Exercise aim: Would you please copy every line below that includes the string "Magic"?
(Provided data Opens)
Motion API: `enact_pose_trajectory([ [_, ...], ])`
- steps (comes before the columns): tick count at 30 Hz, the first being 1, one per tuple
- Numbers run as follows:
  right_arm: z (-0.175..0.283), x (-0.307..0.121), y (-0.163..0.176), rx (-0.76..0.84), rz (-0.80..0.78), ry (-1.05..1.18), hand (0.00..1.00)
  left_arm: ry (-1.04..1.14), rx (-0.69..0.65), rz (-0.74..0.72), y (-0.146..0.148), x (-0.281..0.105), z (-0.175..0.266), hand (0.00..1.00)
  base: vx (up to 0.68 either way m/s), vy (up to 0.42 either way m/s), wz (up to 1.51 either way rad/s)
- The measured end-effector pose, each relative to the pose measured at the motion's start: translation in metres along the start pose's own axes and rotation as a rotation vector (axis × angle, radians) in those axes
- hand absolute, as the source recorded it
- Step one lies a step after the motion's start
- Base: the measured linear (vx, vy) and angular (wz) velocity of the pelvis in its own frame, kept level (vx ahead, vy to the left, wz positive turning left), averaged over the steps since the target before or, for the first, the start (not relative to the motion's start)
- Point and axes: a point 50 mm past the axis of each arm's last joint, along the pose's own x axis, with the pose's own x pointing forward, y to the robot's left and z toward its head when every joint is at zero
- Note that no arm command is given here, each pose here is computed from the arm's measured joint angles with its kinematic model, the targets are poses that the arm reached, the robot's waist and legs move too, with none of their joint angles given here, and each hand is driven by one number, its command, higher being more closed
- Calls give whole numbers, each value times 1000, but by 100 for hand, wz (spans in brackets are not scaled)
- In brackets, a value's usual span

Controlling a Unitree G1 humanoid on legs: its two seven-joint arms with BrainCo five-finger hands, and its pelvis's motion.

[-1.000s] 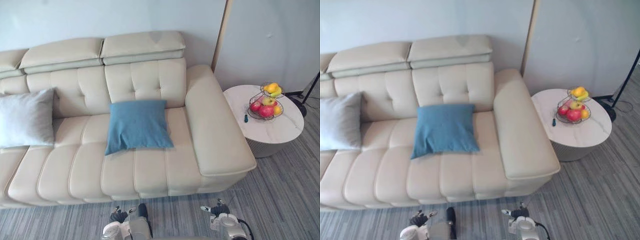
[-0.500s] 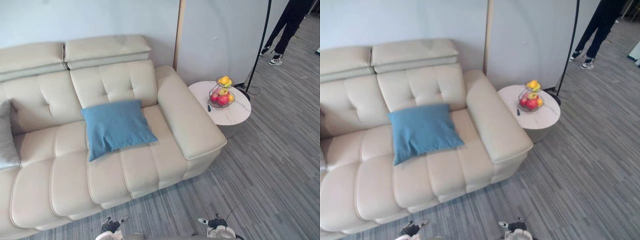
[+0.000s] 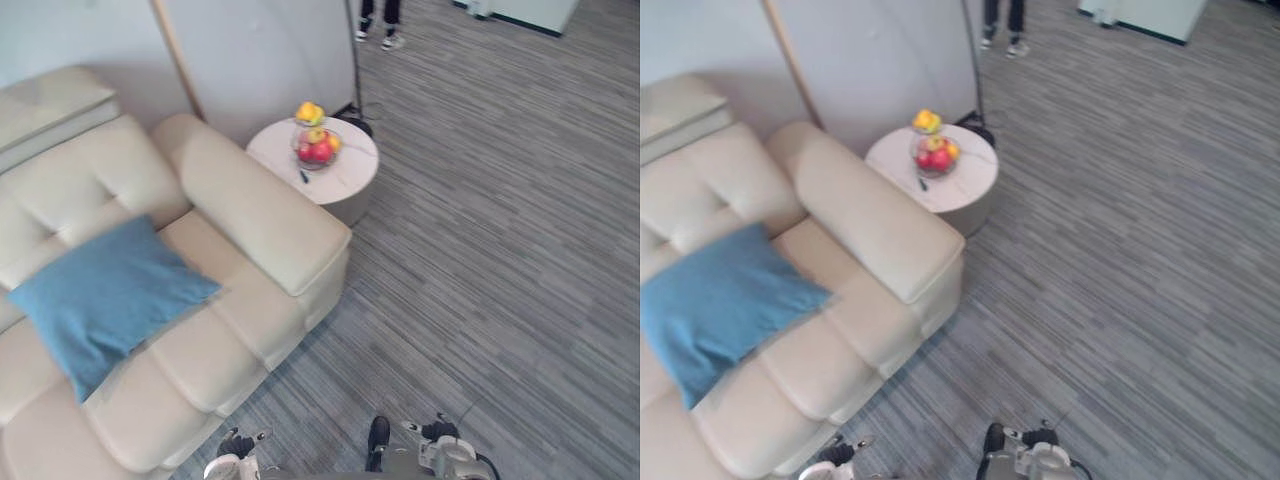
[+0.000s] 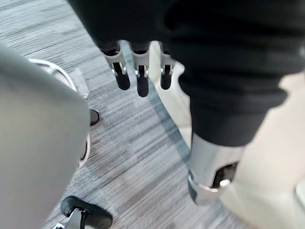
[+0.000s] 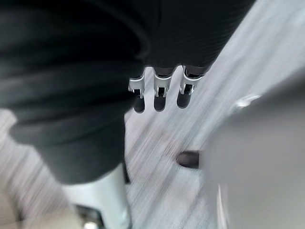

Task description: Pick up cushions and gather them together orderly.

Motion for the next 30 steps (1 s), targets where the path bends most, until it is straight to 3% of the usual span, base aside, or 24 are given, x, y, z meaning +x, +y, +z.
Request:
enact_pose_trajectory([
  [2,1,-1,2,-10,10,-12,0,-12,-62,28,5,-1,1,0,109,-233,-78],
  [8,8,-1,8,-27,22,-32,0,-62,-80,19,-1,-2,7,0,188,14,-128],
  [14,6,-4,22,-46,49,-26,0,-70,-142,21,-5,-3,8,0,261,228,-140],
  [20,-1,-13,49,-51,123,-22,0,-60,-110,51,8,-1,10,0,284,199,-105],
  [25,13,-11,53,-42,133,-62,0,-48,-30,16,-5,1,13,0,244,42,-87],
  [30,9,-7,43,-44,100,-33,0,-37,77,10,2,4,15,0,301,-140,-85],
])
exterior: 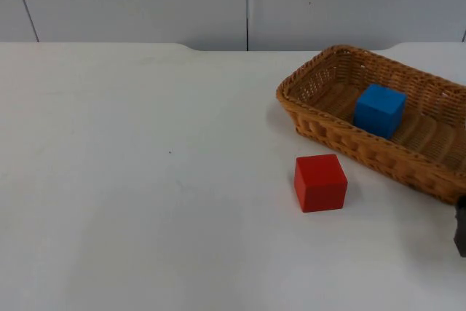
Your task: Place all geometric objects except the red cube into the basket.
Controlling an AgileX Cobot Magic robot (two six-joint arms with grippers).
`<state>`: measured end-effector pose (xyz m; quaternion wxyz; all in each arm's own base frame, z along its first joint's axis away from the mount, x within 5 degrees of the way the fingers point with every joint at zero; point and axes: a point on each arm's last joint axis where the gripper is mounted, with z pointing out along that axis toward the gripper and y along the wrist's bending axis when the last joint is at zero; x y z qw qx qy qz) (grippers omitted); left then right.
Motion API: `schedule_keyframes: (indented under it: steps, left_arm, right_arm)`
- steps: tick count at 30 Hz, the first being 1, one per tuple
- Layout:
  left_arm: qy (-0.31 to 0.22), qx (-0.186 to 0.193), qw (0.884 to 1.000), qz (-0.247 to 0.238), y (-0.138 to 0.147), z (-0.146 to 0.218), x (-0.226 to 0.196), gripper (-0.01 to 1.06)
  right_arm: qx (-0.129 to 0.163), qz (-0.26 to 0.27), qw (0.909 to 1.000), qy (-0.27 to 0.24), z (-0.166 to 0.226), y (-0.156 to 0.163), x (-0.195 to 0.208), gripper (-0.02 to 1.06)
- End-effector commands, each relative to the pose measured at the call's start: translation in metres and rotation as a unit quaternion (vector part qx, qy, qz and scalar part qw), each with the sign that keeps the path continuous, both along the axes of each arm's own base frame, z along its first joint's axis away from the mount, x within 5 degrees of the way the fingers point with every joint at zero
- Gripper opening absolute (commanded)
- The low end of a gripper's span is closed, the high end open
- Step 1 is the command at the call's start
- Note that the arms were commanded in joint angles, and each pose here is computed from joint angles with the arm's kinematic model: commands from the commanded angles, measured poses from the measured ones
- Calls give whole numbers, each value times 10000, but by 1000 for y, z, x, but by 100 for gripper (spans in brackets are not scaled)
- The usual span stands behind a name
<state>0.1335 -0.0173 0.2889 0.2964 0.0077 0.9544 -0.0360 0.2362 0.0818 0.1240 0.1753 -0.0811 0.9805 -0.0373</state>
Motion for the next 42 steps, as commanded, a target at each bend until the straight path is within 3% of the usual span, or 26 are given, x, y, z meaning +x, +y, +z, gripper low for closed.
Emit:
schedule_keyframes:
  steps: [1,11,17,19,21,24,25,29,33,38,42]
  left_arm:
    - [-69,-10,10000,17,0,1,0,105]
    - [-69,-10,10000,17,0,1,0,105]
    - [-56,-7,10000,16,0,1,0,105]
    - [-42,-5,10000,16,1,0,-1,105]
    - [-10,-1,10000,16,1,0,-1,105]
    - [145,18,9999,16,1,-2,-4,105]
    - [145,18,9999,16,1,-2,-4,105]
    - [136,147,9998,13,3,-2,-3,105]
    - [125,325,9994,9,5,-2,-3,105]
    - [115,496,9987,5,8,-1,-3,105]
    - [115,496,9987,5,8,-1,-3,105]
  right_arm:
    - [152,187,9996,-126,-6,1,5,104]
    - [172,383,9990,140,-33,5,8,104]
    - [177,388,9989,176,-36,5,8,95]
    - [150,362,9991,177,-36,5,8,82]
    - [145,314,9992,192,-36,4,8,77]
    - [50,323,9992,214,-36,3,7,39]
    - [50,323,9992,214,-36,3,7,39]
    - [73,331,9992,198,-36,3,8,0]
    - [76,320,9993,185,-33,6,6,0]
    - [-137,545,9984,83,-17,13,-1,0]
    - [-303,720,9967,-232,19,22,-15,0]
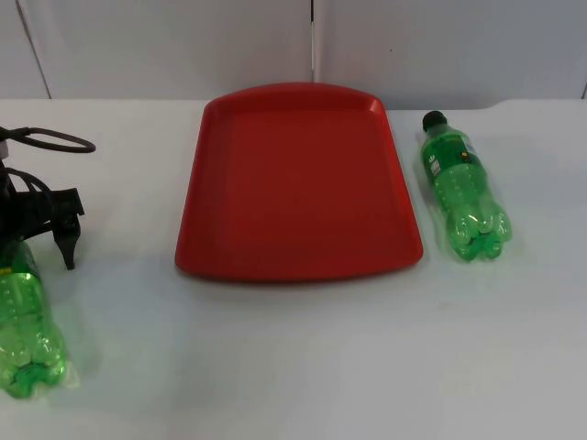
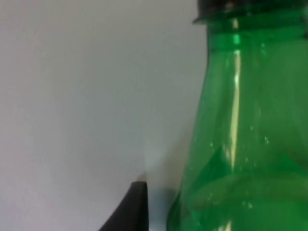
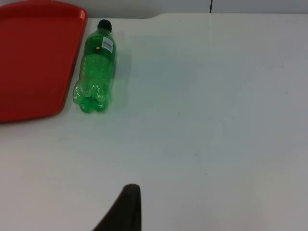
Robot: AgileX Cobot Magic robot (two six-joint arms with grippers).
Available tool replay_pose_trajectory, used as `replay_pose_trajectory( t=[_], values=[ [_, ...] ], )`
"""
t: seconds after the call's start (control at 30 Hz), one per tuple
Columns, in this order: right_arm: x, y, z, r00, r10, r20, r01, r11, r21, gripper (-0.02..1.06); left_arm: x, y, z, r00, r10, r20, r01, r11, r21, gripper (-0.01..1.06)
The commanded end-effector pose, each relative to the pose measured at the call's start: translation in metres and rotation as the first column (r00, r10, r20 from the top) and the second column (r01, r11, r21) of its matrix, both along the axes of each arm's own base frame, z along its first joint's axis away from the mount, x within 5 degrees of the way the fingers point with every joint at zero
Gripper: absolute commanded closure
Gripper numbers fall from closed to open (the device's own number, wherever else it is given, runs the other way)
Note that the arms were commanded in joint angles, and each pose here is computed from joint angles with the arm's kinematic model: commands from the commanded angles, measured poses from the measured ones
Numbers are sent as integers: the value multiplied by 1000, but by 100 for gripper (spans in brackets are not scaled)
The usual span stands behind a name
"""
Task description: Place the bottle upright on the tray.
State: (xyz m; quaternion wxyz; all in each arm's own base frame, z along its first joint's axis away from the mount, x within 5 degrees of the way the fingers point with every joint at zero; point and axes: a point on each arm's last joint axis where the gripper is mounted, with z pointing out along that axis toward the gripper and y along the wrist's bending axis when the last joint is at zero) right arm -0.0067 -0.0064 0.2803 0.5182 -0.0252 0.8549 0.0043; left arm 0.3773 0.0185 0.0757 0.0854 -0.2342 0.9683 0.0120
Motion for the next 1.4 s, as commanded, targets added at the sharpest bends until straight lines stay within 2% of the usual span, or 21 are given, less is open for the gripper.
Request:
replay_pose_trajectory(
  t=[0.0,0.1,0.2,0.23,0.3,0.33,0.37,0.4,0.43,0.87,1.0,1.13,1.27,1.3,1.37],
  values=[
    [0,0,1,1000,-2,12,2,1000,-2,0,-2,-1,-1,1000,-5,-17,5,1000,6,0],
    [0,0,1,1000,-2,12,2,1000,-2,0,-3,-1,-1,1000,-4,-26,5,1000,6,4],
    [0,0,1,1000,-2,12,2,1000,-2,0,-4,-1,-1,999,-4,-35,4,1000,7,27],
    [0,0,1,1000,-2,12,2,1000,-2,0,-4,-1,-1,999,-3,-43,3,1000,7,43],
    [0,0,1,1000,-2,12,2,1000,-2,0,-4,-1,-1,999,-3,-43,3,1000,7,47],
    [0,0,1,1000,-2,12,2,1000,-2,0,-4,-1,-1,999,-3,-43,3,1000,7,67],
    [0,0,1,1000,-2,12,2,1000,-2,0,-4,-1,-1,999,-3,-43,3,1000,7,73],
    [0,0,1,1000,-2,12,2,1000,-2,0,-4,-1,-1,999,6,-43,-6,1000,3,93],
    [0,0,1,1000,-2,12,2,1000,-2,0,-4,-1,-1,999,18,-42,-18,1000,0,105],
    [0,0,1,1000,-2,12,2,1000,-2,0,-7,-2,-1,997,31,-67,-32,999,-5,105],
    [0,0,1,1000,-2,12,2,1000,-2,0,-6,-5,10,999,19,-48,-20,1000,-19,105],
    [0,0,1,1000,-2,12,2,1000,-2,0,-5,-9,36,1000,10,14,-10,999,-44,105],
    [0,0,1,1000,-2,12,2,1000,-2,0,-6,-15,79,991,-27,133,40,995,-95,105],
    [0,0,1,1000,-2,12,2,1000,-2,0,-6,-15,79,991,-27,133,40,995,-95,105],
    [0,0,1,1000,-2,12,2,1000,-2,0,-9,-18,110,971,-62,229,88,990,-106,105]
  ],
)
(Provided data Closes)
Response to this task:
Controlling an AgileX Cobot Magic robot (two six-joint arms with grippers).
Robot: AgileX Cobot Magic robot (two six-joint arms with grippers).

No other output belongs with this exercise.